This update is contained in the published IMF’s April 2025 World Economic Outlook (WEO), which cites escalating trade tensions with the United States announcing a wave of new tariffs with trading partners responding with their own countermeasures, creating ripple effects across global supply chains and investor sentiment.

It also cites mounting policy uncertainty as the main culprits behind the slowdown.

“Since the release of the January 2025 WEO Update, a series of new tariff measures by the United States and countermeasures by its trading partners have been announced and implemented, ending up in near-universal US tariffs on April 2 and bringing effective tariff rates to levels not seen in a century.

“This on its own is a major negative shock to growth. The unpredictability with which these measures have been unfolding also has a negative impact on economic activity and the outlook and, at the same time, makes it more difficult than usual to make assumptions that would constitute a basis for an internally consistent and timely set of projections.

“Given the complexity and fluidity of the current moment, this report presents a “reference forecast” based on information available as of April 4, 2025 (including the April 2 tariffs and initial responses), in lieu of the usual baseline. This is complemented with a range of global growth forecasts, primarily under different trade policy assumptions.

“The swift escalation of trade tensions and extremely high levels of policy uncertainty are expected to have a significant impact on global economic activity. Under the reference forecast that incorporates information as of April 4, global growth is projected to drop to 2.8 percent in 2025 and 3 percent in 2026—down from 3.3 percent for both years in the January 2025 WEO Update, corresponding to a cumulative downgrade of 0.8 percentage point, and much below the historical (2000–19) average of 3.7 percent,” part of the report read.

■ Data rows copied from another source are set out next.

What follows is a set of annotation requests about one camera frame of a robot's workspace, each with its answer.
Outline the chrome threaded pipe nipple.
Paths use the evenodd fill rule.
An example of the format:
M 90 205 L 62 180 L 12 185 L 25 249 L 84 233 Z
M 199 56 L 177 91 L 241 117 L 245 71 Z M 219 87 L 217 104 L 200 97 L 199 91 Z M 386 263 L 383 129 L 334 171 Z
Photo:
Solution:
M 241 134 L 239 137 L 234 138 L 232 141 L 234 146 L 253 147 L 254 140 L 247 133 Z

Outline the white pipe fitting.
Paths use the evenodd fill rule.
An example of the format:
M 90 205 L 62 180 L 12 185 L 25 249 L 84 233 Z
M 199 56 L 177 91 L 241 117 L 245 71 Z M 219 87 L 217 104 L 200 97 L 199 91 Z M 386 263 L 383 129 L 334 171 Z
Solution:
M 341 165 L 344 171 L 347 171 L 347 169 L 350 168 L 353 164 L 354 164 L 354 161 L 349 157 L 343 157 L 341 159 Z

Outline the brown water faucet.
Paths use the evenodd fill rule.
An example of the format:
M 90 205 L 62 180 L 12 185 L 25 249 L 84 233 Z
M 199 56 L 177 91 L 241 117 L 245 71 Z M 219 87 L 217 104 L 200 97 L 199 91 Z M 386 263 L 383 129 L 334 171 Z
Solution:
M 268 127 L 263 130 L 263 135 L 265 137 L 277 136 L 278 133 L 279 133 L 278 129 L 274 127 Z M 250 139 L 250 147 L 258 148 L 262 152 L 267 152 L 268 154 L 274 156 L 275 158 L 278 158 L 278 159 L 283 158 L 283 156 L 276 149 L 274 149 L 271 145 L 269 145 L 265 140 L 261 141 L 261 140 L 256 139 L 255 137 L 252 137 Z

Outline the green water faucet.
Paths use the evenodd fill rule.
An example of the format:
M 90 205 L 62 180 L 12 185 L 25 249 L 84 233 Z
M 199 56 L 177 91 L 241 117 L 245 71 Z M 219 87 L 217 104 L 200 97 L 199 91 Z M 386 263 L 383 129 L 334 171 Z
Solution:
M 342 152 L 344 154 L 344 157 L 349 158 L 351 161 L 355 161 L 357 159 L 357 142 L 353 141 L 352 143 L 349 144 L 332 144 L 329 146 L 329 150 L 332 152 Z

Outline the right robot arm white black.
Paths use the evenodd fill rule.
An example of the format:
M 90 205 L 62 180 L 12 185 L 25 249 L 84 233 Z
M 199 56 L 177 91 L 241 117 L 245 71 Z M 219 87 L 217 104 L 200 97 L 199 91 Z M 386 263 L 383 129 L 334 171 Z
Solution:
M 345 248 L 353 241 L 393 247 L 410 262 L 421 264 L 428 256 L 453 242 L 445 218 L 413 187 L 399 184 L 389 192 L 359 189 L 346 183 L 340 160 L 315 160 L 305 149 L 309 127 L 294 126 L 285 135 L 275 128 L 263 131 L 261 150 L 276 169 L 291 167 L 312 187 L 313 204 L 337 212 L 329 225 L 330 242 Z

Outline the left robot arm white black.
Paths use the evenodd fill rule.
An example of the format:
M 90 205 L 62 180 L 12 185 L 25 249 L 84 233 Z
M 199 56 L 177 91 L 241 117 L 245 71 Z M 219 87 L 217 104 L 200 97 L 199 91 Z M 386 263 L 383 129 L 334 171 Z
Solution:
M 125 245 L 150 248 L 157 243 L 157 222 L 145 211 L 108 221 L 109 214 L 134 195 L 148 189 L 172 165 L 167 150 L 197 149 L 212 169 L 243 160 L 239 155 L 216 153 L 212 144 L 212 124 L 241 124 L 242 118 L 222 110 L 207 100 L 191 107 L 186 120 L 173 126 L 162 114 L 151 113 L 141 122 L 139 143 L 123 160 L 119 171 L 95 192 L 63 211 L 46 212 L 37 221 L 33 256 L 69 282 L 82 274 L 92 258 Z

In advanced economies, growth is now expected to slow to 1.4% in 2025, with the U.S. economy seeing a notable downgrade—now projected at 1.8%, nearly a full percentage point below previous estimates.
In emerging market and developing economies, growth is expected to slow down to 3.7 percent in 2025 and 3.9 percent in 2026, with significant downgrades for countries affected most by recent trade measures, such as China. Global headline inflation is expected to decline at a pace that is slightly slower than what was expected in January, reaching 4.3 percent in 2025 and 3.6 percent in 2026, with notable upward revisions for advanced economies and slight downward revisions for emerging market and developing economies in 2025.

The IMF flagged intensifying downside risks, warning that a deeper trade war, rising financial instability, and fragile policy buffers could worsen the economic landscape. Vulnerable emerging markets could face capital flight, currency pressures, and increasing debt burdens.

The Fund also noted that a reversal or de-escalation of current trade policies could offer a reprieve and potentially revive global growth.

“Intensifying downside risks dominate the outlook. Ratcheting up a trade war, along with even more elevated trade policy uncertainty, could further reduce near- and long-term growth, while eroded policy buffers weaken resilience to future shocks. Divergent and rapidly shifting policy stances or deteriorating sentiment could trigger additional repricing of assets beyond what took place after the announcement of sweeping US tariffs on April 2 and sharp adjustments in foreign exchange rates and capital flows, especially for economies already facing debt distress.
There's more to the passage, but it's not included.